(Exercise objective): Only the lines below starting at the one containing "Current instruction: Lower" and ending at the one containing "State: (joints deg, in" belong in the answer, each copied exactly.

(Extracted information):
*** Block opens ***

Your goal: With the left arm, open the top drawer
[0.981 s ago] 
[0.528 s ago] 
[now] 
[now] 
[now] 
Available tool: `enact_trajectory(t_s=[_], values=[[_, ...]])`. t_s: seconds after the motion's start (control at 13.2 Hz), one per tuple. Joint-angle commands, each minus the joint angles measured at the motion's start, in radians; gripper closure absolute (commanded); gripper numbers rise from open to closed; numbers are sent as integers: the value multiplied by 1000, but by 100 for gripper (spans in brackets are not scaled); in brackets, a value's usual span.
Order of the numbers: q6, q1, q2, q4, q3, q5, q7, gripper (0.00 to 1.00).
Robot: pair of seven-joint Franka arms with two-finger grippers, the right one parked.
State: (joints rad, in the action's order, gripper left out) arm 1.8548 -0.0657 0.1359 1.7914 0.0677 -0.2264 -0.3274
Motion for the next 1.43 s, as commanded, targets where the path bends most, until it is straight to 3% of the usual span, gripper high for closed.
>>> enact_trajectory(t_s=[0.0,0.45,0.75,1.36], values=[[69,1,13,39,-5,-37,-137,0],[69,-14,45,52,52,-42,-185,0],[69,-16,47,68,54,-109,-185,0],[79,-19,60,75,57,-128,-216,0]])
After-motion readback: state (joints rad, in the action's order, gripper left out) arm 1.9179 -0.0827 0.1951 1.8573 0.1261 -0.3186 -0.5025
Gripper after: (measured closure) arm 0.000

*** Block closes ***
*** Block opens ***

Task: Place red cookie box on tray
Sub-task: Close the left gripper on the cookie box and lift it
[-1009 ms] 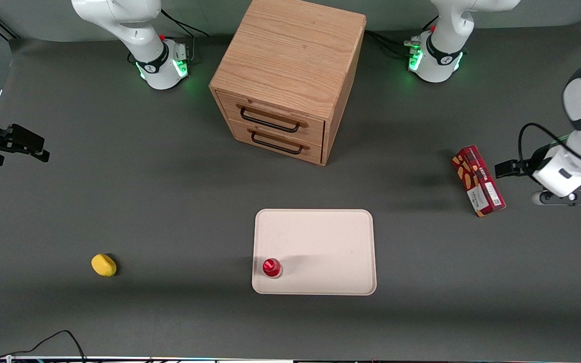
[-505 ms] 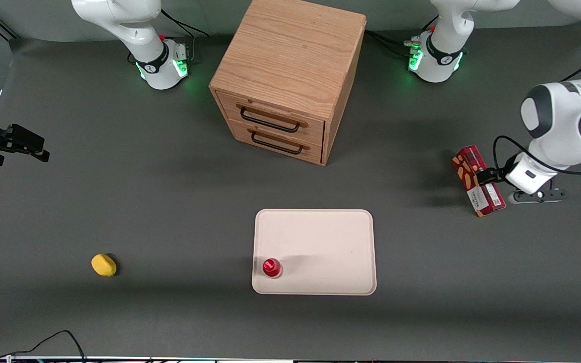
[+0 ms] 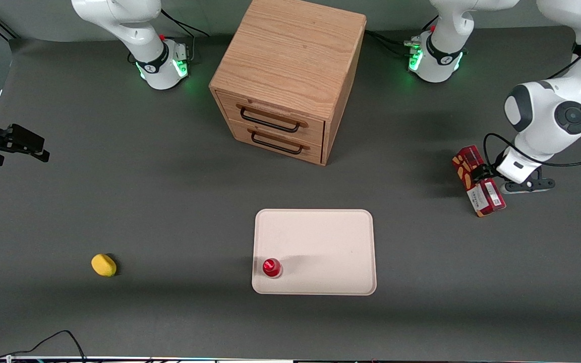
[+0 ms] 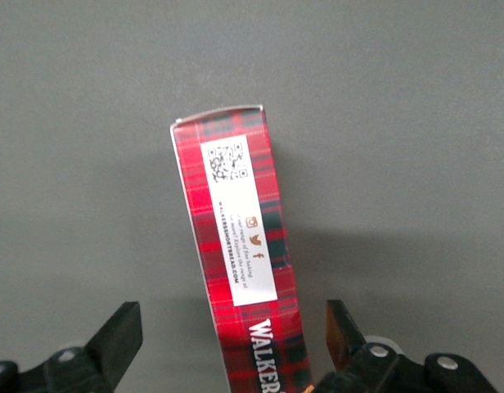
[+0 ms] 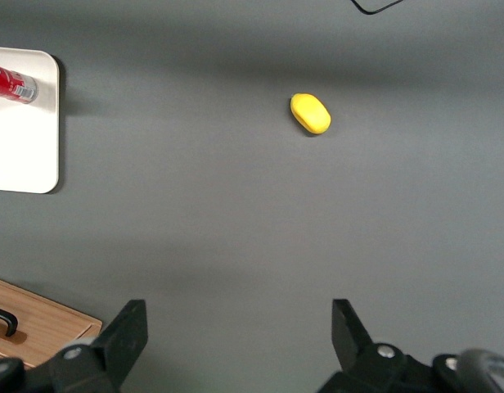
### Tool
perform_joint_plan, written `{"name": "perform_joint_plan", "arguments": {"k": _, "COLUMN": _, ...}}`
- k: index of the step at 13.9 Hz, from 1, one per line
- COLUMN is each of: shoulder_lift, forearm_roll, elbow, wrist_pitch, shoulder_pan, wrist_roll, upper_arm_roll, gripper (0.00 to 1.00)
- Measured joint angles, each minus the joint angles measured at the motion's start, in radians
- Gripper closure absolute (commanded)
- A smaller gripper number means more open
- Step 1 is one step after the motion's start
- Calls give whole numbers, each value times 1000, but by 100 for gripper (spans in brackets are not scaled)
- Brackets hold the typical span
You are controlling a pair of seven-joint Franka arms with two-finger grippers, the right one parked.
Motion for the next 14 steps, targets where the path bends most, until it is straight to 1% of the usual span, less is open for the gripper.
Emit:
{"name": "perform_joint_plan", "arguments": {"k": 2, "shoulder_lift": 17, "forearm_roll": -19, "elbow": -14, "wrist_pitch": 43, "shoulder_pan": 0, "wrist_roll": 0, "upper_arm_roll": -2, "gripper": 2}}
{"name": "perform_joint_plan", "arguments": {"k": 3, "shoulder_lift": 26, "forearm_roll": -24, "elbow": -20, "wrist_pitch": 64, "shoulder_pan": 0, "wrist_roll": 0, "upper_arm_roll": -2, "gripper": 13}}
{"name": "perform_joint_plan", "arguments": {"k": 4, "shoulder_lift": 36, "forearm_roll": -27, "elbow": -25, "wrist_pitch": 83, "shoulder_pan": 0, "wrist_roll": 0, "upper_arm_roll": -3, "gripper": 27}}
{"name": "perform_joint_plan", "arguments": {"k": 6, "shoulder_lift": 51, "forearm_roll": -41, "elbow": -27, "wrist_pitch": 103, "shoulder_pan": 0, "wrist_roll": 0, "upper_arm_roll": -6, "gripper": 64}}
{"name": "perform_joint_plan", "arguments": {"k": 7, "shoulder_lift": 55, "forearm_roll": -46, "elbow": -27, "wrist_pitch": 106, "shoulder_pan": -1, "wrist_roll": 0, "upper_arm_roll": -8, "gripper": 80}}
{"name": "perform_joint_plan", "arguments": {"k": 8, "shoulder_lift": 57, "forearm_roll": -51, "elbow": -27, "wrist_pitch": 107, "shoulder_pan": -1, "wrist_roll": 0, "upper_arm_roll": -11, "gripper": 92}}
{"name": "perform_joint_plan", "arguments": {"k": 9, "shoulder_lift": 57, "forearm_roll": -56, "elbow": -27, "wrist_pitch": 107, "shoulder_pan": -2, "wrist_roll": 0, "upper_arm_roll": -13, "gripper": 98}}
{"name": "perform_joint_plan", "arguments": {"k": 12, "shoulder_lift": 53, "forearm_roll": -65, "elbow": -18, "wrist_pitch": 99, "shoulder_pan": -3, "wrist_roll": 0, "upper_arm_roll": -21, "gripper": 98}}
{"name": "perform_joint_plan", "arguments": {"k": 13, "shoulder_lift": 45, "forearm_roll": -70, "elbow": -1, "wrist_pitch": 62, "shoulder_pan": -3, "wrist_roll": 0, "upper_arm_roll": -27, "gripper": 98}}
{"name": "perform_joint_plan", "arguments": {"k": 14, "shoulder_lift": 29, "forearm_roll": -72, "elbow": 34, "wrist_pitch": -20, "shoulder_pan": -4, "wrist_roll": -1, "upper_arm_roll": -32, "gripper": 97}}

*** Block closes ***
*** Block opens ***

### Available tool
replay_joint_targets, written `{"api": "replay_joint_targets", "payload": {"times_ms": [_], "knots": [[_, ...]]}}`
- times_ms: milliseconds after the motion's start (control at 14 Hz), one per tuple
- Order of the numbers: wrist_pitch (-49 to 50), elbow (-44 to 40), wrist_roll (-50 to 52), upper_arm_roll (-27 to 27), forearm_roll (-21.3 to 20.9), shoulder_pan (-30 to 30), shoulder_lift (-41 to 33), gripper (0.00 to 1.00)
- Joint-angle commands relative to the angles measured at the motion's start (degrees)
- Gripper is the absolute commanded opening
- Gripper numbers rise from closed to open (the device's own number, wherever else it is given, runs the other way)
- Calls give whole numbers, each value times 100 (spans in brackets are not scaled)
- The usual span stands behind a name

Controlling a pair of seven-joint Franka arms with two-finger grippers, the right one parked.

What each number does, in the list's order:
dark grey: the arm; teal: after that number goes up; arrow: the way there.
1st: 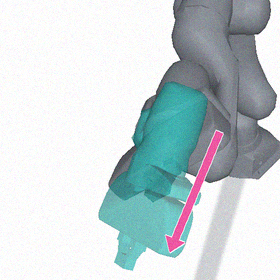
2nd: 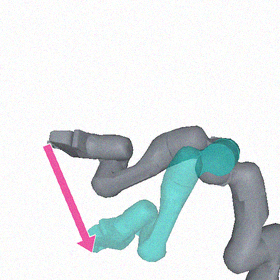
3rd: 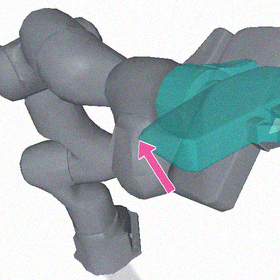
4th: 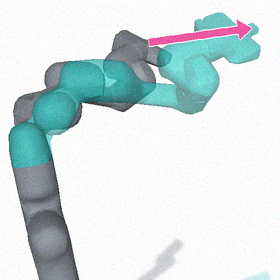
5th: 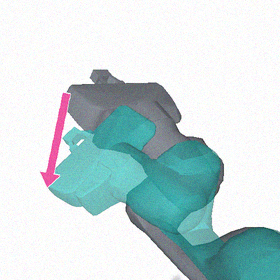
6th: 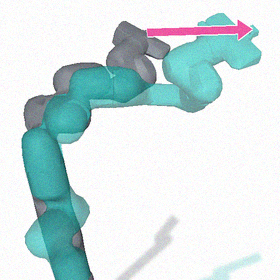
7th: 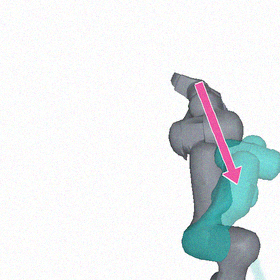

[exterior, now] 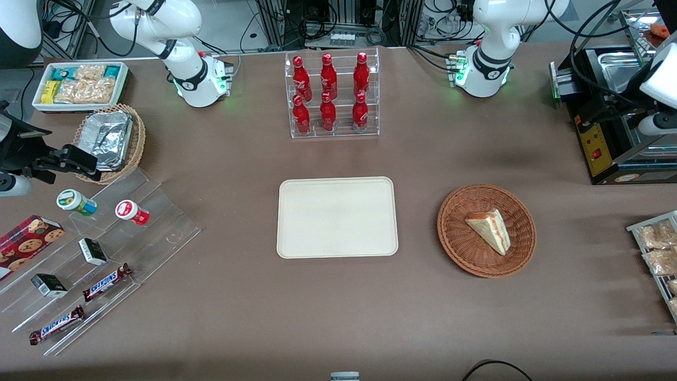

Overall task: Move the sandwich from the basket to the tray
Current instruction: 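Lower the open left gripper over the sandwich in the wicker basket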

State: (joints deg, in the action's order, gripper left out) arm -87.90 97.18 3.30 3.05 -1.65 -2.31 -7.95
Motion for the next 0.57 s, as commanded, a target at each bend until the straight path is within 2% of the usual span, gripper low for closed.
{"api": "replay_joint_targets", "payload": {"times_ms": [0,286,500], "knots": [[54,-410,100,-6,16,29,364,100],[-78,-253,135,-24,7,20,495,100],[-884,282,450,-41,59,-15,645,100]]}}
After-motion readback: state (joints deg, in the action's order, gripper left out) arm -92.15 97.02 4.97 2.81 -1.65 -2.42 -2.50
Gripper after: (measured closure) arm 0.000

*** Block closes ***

(Solution below):
Current instruction: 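Lower the open left gripper over the sandwich in the wicker basket
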
State: (joints deg, in the action's order, gripper left out) arm -87.90 97.18 3.30 3.05 -1.65 -2.31 -7.95

The answer requires nothing further.